• Problem description:
Which lines below include the string "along"? Please show each one.
# # # # #
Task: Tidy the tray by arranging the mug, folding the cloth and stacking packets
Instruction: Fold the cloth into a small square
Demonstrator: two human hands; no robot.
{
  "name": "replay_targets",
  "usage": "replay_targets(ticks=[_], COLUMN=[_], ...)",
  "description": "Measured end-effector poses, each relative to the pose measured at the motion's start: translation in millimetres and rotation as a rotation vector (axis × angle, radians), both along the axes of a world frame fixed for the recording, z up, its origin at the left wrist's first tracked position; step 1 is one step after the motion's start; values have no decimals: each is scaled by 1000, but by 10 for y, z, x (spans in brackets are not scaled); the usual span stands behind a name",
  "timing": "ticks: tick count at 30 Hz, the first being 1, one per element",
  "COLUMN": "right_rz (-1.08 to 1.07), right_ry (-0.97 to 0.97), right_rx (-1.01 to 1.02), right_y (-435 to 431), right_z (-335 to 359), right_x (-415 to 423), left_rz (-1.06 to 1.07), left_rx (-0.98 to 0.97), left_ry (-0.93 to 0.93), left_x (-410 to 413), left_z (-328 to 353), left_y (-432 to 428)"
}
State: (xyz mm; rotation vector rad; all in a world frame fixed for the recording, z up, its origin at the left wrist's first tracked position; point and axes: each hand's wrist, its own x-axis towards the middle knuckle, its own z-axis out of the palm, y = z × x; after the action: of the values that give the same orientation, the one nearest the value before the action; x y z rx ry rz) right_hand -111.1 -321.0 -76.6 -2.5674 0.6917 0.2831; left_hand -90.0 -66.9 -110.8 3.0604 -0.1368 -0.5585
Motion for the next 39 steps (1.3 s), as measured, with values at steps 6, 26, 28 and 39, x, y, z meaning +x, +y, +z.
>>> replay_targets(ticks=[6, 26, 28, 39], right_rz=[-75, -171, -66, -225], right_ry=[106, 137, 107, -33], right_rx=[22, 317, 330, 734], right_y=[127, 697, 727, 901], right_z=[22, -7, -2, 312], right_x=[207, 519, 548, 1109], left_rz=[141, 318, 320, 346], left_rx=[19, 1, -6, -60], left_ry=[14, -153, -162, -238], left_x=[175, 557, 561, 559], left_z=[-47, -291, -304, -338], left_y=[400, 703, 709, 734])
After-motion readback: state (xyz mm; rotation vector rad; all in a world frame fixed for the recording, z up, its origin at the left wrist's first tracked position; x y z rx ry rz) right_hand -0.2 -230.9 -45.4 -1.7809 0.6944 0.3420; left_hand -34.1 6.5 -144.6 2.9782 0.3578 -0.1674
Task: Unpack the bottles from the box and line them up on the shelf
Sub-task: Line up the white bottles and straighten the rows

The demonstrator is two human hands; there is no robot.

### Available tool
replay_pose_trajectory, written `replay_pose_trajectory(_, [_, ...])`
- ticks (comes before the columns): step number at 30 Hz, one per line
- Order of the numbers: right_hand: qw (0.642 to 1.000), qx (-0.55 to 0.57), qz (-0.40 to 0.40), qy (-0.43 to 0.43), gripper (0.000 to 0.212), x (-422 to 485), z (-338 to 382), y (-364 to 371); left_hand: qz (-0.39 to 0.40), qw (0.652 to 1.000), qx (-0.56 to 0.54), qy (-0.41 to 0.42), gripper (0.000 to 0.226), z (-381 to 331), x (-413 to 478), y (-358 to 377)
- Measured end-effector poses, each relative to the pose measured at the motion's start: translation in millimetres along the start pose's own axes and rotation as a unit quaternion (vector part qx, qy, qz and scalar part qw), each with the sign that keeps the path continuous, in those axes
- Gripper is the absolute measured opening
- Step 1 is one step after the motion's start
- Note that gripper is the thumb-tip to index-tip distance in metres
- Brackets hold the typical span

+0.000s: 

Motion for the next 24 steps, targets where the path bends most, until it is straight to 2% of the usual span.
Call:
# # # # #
• Solution to this task:
  "description": "Measured end-effector poses, each relative to the pose measured at the motion's start: translation in millimetres and rotation as a rotation vector (axis × angle, radians), both along the axes of a world frame fixed for the recording, z up, its origin at the left wrist's first tracked position; step 1 is one step after the motion's start; values have no decimals: each is scaled by 1000, but by 10 for y, z, x (spans in brackets are not scaled); the usual span stands behind a name",
- Measured end-effector poses, each relative to the pose measured at the motion's start: translation in millimetres along the start pose's own axes and rotation as a unit quaternion (vector part qx, qy, qz and scalar part qw), each with the sign that keeps the path continuous, in those axes

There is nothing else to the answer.